Sunday, March 5, 2017

Optimistic Incremental Backup

MySQL Enterprise Backup Team is pleased to announce major improvements in incremental backup performance starting with
release 4.1.

Introduction

The current
incremental backup algorithm scans all the tables to gather changed pages even
if very few tables are modified since the previous backup and thus results in a
'full-scan' incremental backup. This may result in increment backups requiring the
same amount of time as full backup because it scans all the tables. The new algorithm
aims to eliminate this extra time.

The
new algorithm scans only those tables that have been modified since the
previous backup. This algorithm relies on modification time, which is similar
to an earlier improvement made for full backup.
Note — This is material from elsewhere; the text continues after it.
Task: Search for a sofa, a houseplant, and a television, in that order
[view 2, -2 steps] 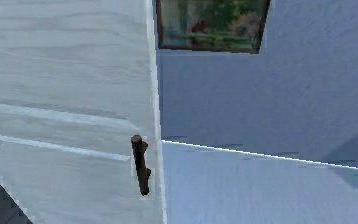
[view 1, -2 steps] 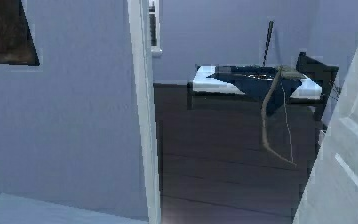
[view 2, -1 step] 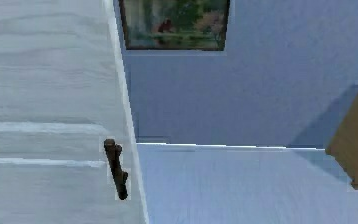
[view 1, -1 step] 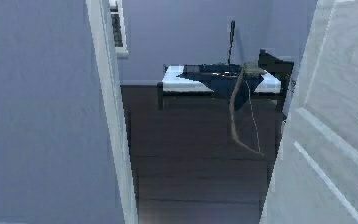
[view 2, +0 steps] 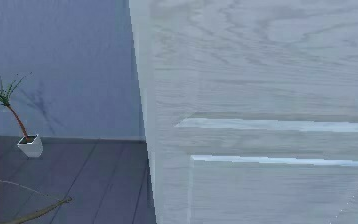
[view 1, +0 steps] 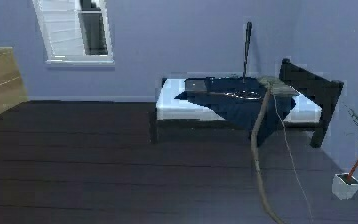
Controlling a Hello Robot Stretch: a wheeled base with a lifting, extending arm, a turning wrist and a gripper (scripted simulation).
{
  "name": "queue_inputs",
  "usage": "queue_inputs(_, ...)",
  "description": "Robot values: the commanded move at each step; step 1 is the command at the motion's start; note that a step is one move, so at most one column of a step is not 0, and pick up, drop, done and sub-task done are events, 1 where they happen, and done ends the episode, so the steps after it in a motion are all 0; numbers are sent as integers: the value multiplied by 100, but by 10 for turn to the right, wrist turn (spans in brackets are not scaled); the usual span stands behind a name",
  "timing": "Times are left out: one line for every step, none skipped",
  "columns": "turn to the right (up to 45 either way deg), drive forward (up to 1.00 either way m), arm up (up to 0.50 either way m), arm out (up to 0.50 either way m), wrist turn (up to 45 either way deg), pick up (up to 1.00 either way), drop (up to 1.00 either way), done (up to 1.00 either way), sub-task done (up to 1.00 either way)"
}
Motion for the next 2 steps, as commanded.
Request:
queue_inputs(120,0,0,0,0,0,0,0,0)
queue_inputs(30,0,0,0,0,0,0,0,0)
That full backup algorithm is
known as optimistic full backup,
hence new improvement is named ‘Optimistic Incremental Backup’. For
comparison, we will use optimistic full backup to refer to the performance
improvements for full backup and optimistic increment backup for the new improvements
to incremental backup.

In the
new optimistic incremental backup algorithm, we refer to the tables that are
not modified since the previous backup as 'unchanged tables'. We refer to tables
that are modified after the previous backup as 'busy tables'. The new
optimistic incremental backup therefore scans only busy tables for changed
pages.

However,
there is one difference between optimistic full backup and the new optimistic
incremental backup. For optimistic full backup, the user had to specify either
the --optimistic-time or --optimistic-busy-tables options in order to identify
the busy tables. In case of optimisitic incremental backup, no additional
parameters are necessary because the algorithm identifies busy tables, which are
clearly defined and identified.

How Optimistic
Incremental Backup works

The
first and foremost goal for MySQL Enterprise Backup (MEB) is quality and
consistency. To achieve a consistent
backup during optimistic incremental backup, MEB identifies a point in time
against which the modification time of tables could be compared. MEB then acquires
a read lock on the tables for very short span of time to copy the non-innoDB
files. Since non-Innodb tables cannot be modified the lock period, MEB records a
timestamp during the lock period which we might call the consistency time; the
time that tables are consistent when the timestamp is recorded.

When
the optimistic incremental backup starts, it compares the modified time of each
table against the consistency time. If the modification time of a table is
greater than the consistency time, that table has been modified after
consistency time was recorded and optimistic incremental backup needs to scan
that table for changed pages.


The above
diagram depicts an optimistic incremental backup sample execution as the following.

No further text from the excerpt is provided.